The world's biggest soup maker now anticipates full-year sales will rise 2.5% to 3.5%, vs. its prior outlook for a 4% to 5% increase.

One year later, the AP reports soup revenue has -- you guessed it -- taken a big hit …

Feb. 18, 2011
Campbell sales, profit dip; outlook worsens

(AP) -- The Campbell Soup Co.'s fiscal second-quarter income fell 8 percent as soup revenue slipped, the company said today.

The quarterly decline was expected, but it came with some other bad news from the food maker. The outlook for the rest of the year is cloudy enough that Campbell lowered its guidance for the second time in about three months.
Campbell says it now expects full-year revenue to be essentially flat -- between a 1 percent decline and 1 percent growth, and earnings per share to fall by 1 percent to 3 percent.

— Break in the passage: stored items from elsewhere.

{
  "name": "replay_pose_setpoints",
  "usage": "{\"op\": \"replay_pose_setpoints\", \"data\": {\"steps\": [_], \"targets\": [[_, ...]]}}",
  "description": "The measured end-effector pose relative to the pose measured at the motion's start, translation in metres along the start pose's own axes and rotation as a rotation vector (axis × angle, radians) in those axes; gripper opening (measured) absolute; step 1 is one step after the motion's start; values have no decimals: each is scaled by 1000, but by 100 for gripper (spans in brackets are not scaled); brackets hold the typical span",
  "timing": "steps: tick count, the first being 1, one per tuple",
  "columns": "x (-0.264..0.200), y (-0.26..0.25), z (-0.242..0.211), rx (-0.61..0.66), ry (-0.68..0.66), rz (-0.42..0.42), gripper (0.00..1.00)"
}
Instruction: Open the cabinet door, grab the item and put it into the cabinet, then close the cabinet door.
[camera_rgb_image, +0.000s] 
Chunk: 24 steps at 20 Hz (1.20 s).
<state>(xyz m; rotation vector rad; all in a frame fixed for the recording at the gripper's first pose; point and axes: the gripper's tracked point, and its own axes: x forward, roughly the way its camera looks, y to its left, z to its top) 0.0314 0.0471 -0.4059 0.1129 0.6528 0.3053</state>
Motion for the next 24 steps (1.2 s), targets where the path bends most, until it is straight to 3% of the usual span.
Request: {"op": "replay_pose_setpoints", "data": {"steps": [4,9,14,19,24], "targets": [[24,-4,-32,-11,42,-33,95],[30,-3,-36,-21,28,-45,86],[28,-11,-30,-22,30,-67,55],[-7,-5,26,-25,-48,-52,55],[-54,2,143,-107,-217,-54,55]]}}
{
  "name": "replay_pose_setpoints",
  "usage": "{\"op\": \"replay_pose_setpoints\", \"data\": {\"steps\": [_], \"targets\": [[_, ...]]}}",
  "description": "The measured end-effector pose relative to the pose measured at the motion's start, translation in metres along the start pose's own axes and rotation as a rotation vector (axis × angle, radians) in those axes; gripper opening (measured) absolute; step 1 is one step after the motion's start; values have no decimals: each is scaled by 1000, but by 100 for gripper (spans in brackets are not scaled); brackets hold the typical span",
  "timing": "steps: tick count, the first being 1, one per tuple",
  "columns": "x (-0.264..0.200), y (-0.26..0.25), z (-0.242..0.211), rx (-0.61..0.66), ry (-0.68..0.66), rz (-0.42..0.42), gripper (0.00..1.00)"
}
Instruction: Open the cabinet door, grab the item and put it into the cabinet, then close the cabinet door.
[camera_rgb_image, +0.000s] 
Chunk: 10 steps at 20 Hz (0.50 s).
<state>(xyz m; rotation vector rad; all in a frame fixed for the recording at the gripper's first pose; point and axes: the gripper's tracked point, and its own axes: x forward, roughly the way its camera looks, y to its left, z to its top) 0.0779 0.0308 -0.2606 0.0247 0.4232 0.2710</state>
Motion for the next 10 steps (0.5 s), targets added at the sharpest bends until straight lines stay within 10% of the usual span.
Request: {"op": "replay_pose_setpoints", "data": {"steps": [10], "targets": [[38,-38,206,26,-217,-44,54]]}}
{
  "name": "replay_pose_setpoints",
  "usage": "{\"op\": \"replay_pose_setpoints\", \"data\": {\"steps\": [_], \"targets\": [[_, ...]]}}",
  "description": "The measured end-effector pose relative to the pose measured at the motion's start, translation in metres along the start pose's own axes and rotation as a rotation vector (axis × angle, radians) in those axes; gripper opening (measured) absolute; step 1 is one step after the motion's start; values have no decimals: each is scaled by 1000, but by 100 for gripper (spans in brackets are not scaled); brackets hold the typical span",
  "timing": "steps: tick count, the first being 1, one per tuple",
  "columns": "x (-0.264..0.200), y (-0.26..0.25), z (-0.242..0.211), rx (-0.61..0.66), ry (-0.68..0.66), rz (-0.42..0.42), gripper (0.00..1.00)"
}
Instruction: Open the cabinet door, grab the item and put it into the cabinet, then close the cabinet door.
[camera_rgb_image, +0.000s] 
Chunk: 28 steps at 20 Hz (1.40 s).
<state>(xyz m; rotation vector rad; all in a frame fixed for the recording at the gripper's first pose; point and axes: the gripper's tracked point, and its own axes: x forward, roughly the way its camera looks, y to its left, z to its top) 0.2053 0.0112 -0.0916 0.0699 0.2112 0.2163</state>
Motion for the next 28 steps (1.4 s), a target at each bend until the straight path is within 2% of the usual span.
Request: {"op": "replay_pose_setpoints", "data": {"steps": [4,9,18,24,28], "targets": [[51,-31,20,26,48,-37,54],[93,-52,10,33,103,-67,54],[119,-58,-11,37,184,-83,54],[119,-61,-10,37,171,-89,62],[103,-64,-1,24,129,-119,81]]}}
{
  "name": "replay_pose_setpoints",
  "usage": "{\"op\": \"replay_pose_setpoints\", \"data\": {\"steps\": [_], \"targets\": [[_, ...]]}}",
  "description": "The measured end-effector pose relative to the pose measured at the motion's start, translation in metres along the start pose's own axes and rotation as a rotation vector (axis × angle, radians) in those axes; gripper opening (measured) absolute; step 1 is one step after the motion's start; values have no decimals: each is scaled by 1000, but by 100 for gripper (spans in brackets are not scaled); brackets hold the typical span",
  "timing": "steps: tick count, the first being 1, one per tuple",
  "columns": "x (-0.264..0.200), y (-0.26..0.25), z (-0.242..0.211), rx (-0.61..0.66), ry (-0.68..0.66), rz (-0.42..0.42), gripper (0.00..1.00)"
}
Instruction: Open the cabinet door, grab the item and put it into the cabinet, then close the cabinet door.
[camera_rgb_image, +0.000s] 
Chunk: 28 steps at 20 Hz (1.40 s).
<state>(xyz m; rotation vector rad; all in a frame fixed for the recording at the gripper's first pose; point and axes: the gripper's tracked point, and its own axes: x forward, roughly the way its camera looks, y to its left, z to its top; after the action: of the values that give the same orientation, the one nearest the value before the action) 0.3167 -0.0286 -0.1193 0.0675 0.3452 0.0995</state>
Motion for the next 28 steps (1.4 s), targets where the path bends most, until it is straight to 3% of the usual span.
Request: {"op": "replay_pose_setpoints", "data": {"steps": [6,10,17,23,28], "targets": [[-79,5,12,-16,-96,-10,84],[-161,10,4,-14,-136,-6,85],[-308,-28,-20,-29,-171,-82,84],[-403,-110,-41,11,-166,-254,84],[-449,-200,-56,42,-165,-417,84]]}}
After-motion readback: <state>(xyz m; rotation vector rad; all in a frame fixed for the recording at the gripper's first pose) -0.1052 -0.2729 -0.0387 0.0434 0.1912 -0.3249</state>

The breaking news out of Canada this morning was that the Canadian Government has disbanded the Health Canada Sodium Working Group , a full five years before it completed its program of tracking whether companies were reducing the level of salt in processed foods. In a stunning blow to Canada’s anti-salt zealots, it appears that someone may have asked for the actual evidence of benefit rather than simply accepting activist-driven overstatement.

This Canadian action follows those in the United Kingdom to abolish the dietary mandate of the FSA (Food Standards Agency), the government unit most actively involved in salt reduction advocacy.

Kudos to those governments that demand actual evidence before proceeding to provide solutions for which there are no problems. It’s time our health policies move away from ideology back to science, where they belong.